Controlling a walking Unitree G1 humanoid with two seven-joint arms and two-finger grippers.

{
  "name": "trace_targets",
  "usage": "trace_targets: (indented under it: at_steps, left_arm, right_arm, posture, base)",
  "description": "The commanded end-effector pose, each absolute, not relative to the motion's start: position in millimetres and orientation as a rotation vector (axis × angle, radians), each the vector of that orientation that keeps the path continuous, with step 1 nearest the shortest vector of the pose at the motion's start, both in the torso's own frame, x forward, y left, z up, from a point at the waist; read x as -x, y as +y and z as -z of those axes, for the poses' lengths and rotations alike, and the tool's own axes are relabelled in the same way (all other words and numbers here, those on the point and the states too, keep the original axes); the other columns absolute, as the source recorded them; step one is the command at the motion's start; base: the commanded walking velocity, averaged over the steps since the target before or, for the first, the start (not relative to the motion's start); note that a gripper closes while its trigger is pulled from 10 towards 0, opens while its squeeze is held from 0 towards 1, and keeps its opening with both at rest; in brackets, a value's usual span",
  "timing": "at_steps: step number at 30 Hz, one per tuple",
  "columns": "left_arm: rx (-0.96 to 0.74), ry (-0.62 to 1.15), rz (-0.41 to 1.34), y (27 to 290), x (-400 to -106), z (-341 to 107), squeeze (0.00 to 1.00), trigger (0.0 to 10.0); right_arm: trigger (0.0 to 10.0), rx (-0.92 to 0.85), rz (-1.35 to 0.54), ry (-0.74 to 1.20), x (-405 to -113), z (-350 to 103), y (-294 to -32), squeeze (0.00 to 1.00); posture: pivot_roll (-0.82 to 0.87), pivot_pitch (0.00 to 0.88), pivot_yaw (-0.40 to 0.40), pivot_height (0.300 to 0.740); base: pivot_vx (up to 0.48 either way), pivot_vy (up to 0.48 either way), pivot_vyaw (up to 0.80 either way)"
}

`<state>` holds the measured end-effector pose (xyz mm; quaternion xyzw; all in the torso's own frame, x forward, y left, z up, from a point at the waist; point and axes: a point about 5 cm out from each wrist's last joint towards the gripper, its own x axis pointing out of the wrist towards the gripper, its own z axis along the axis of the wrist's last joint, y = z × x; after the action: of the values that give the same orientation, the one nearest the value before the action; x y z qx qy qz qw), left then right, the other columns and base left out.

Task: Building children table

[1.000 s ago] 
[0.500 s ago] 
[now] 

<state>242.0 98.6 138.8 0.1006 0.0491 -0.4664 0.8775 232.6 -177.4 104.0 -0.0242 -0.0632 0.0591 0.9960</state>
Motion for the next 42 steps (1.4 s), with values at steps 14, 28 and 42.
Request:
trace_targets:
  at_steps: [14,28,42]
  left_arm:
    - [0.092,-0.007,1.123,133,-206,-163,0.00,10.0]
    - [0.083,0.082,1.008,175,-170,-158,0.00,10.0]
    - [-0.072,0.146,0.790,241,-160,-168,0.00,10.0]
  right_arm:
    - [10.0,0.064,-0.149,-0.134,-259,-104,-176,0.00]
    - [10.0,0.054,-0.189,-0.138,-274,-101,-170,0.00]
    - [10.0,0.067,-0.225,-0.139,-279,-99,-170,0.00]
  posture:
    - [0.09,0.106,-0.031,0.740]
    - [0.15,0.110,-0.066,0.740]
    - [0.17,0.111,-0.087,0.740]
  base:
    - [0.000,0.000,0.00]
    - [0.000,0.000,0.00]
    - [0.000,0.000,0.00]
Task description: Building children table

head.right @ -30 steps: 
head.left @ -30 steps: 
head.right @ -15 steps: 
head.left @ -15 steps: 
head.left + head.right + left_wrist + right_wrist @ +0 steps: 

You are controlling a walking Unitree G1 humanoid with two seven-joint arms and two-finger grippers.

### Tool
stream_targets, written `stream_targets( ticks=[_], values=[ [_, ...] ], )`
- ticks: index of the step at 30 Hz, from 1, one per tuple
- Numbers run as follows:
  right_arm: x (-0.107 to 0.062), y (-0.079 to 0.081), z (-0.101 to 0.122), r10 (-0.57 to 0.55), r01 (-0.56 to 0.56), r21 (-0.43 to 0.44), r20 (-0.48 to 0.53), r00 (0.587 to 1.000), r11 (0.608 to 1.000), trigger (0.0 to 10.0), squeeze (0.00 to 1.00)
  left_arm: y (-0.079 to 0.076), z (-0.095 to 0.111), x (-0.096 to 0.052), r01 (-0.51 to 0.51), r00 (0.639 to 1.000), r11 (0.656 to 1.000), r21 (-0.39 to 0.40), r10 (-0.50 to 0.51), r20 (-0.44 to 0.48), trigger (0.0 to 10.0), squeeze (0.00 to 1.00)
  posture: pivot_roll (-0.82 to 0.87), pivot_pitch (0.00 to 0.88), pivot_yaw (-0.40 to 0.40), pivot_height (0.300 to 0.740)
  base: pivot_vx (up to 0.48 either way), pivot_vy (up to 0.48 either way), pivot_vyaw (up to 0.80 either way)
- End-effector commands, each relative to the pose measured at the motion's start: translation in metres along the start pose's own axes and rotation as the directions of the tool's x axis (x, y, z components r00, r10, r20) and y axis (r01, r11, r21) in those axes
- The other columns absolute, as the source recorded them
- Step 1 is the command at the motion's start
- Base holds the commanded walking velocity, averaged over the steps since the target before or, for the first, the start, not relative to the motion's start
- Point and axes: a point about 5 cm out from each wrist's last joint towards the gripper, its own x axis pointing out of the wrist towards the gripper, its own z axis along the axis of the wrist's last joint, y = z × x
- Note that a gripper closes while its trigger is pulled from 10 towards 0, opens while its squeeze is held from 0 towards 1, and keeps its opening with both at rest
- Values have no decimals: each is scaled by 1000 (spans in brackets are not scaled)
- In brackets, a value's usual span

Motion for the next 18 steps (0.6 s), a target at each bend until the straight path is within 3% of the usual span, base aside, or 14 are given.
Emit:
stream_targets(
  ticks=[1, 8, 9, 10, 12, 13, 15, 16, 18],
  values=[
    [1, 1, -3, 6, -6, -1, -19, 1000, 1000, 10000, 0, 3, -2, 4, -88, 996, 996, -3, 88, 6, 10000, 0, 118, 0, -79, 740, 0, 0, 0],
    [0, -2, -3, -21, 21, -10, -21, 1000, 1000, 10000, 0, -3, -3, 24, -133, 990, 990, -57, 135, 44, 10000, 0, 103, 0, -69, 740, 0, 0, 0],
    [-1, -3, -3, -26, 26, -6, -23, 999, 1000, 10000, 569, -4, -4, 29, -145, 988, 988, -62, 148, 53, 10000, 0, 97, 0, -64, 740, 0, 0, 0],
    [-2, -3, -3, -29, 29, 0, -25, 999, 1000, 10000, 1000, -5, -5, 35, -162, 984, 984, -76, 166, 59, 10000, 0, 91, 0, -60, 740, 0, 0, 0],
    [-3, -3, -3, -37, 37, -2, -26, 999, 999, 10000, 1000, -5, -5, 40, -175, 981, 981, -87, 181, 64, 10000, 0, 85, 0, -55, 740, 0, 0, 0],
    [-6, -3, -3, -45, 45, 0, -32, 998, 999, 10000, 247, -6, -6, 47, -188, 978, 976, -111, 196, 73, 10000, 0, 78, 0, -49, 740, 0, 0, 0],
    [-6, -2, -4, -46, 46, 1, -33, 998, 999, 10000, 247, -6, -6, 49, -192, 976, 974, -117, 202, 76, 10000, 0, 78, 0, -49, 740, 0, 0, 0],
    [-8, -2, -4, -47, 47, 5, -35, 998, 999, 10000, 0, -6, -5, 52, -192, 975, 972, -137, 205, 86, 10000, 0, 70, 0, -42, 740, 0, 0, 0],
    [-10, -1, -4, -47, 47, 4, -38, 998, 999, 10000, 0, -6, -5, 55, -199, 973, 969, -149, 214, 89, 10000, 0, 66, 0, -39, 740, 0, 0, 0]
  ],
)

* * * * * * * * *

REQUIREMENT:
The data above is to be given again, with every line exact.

WRITTEN RESPONSE:
Controlling a walking Unitree G1 humanoid with two seven-joint arms and two-finger grippers.

{
  "name": "trace_targets",
  "usage": "trace_targets: (indented under it: at_steps, left_arm, right_arm, posture, base)",
  "description": "The commanded end-effector pose, each absolute, not relative to the motion's start: position in millimetres and orientation as a rotation vector (axis × angle, radians), each the vector of that orientation that keeps the path continuous, with step 1 nearest the shortest vector of the pose at the motion's start, both in the torso's own frame, x forward, y left, z up, from a point at the waist; read x as -x, y as +y and z as -z of those axes, for the poses' lengths and rotations alike, and the tool's own axes are relabelled in the same way (all other words and numbers here, those on the point and the states too, keep the original axes); the other columns absolute, as the source recorded them; step one is the command at the motion's start; base: the commanded walking velocity, averaged over the steps since the target before or, for the first, the start (not relative to the motion's start); note that a gripper closes while its trigger is pulled from 10 towards 0, opens while its squeeze is held from 0 towards 1, and keeps its opening with both at rest; in brackets, a value's usual span",
  "timing": "at_steps: step number at 30 Hz, one per tuple",
  "columns": "left_arm: rx (-0.96 to 0.74), ry (-0.62 to 1.15), rz (-0.41 to 1.34), y (27 to 290), x (-400 to -106), z (-341 to 107), squeeze (0.00 to 1.00), trigger (0.0 to 10.0); right_arm: trigger (0.0 to 10.0), rx (-0.92 to 0.85), rz (-1.35 to 0.54), ry (-0.74 to 1.20), x (-405 to -113), z (-350 to 103), y (-294 to -32), squeeze (0.00 to 1.00); posture: pivot_roll (-0.82 to 0.87), pivot_pitch (0.00 to 0.88), pivot_yaw (-0.40 to 0.40), pivot_height (0.300 to 0.740); base: pivot_vx (up to 0.48 either way), pivot_vy (up to 0.48 either way), pivot_vyaw (up to 0.80 either way)"
}

`<state>` holds the measured end-effector pose (xyz mm; quaternion xyzw; all in the torso's own frame, x forward, y left, z up, from a point at the waist; point and axes: a point about 5 cm out from each wrist's last joint towards the gripper, its own x axis pointing out of the wrist towards the gripper, its own z axis along the axis of the wrist's last joint, y = z × x; after the action: of the values that give the same orientation, the one nearest the value before the action; x y z qx qy qz qw), left then right, the other columns and base left out.

Task: Building children table

[1.000 s ago] 
[0.500 s ago] 
[now] 

<state>242.0 98.6 138.8 0.1006 0.0491 -0.4664 0.8775 232.6 -177.4 104.0 -0.0242 -0.0632 0.0591 0.9960</state>
Motion for the next 42 steps (1.4 s), with values at steps 14, 28 and 42.
Request:
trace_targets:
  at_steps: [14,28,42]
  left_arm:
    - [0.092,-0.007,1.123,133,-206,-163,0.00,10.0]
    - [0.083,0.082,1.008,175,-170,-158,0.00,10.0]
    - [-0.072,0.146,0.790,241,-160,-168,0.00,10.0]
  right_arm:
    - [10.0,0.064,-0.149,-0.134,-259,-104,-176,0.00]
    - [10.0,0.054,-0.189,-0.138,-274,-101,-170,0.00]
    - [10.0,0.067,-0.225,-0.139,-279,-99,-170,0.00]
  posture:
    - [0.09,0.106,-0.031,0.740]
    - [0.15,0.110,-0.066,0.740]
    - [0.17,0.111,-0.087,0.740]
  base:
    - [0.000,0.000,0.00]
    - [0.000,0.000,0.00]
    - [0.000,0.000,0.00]
Task description: Building children table

head.right @ -30 steps: 
head.left @ -30 steps: 
head.right @ -15 steps: 
head.left @ -15 steps: 
head.left + head.right + left_wrist + right_wrist @ +0 steps: 

You are controlling a walking Unitree G1 humanoid with two seven-joint arms and two-finger grippers.

### Tool
stream_targets, written `stream_targets( ticks=[_], values=[ [_, ...] ], )`
- ticks: index of the step at 30 Hz, from 1, one per tuple
- Numbers run as follows:
  right_arm: x (-0.107 to 0.062), y (-0.079 to 0.081), z (-0.101 to 0.122), r10 (-0.57 to 0.55), r01 (-0.56 to 0.56), r21 (-0.43 to 0.44), r20 (-0.48 to 0.53), r00 (0.587 to 1.000), r11 (0.608 to 1.000), trigger (0.0 to 10.0), squeeze (0.00 to 1.00)
  left_arm: y (-0.079 to 0.076), z (-0.095 to 0.111), x (-0.096 to 0.052), r01 (-0.51 to 0.51), r00 (0.639 to 1.000), r11 (0.656 to 1.000), r21 (-0.39 to 0.40), r10 (-0.50 to 0.51), r20 (-0.44 to 0.48), trigger (0.0 to 10.0), squeeze (0.00 to 1.00)
  posture: pivot_roll (-0.82 to 0.87), pivot_pitch (0.00 to 0.88), pivot_yaw (-0.40 to 0.40), pivot_height (0.300 to 0.740)
  base: pivot_vx (up to 0.48 either way), pivot_vy (up to 0.48 either way), pivot_vyaw (up to 0.80 either way)
- End-effector commands, each relative to the pose measured at the motion's start: translation in metres along the start pose's own axes and rotation as the directions of the tool's x axis (x, y, z components r00, r10, r20) and y axis (r01, r11, r21) in those axes
- The other columns absolute, as the source recorded them
- Step 1 is the command at the motion's start
- Base holds the commanded walking velocity, averaged over the steps since the target before or, for the first, the start, not relative to the motion's start
- Point and axes: a point about 5 cm out from each wrist's last joint towards the gripper, its own x axis pointing out of the wrist towards the gripper, its own z axis along the axis of the wrist's last joint, y = z × x
- Note that a gripper closes while its trigger is pulled from 10 towards 0, opens while its squeeze is held from 0 towards 1, and keeps its opening with both at rest
- Values have no decimals: each is scaled by 1000 (spans in brackets are not scaled)
- In brackets, a value's usual span

Motion for the next 18 steps (0.6 s), a target at each bend until the straight path is within 3% of the usual span, base aside, or 14 are given.
Emit:
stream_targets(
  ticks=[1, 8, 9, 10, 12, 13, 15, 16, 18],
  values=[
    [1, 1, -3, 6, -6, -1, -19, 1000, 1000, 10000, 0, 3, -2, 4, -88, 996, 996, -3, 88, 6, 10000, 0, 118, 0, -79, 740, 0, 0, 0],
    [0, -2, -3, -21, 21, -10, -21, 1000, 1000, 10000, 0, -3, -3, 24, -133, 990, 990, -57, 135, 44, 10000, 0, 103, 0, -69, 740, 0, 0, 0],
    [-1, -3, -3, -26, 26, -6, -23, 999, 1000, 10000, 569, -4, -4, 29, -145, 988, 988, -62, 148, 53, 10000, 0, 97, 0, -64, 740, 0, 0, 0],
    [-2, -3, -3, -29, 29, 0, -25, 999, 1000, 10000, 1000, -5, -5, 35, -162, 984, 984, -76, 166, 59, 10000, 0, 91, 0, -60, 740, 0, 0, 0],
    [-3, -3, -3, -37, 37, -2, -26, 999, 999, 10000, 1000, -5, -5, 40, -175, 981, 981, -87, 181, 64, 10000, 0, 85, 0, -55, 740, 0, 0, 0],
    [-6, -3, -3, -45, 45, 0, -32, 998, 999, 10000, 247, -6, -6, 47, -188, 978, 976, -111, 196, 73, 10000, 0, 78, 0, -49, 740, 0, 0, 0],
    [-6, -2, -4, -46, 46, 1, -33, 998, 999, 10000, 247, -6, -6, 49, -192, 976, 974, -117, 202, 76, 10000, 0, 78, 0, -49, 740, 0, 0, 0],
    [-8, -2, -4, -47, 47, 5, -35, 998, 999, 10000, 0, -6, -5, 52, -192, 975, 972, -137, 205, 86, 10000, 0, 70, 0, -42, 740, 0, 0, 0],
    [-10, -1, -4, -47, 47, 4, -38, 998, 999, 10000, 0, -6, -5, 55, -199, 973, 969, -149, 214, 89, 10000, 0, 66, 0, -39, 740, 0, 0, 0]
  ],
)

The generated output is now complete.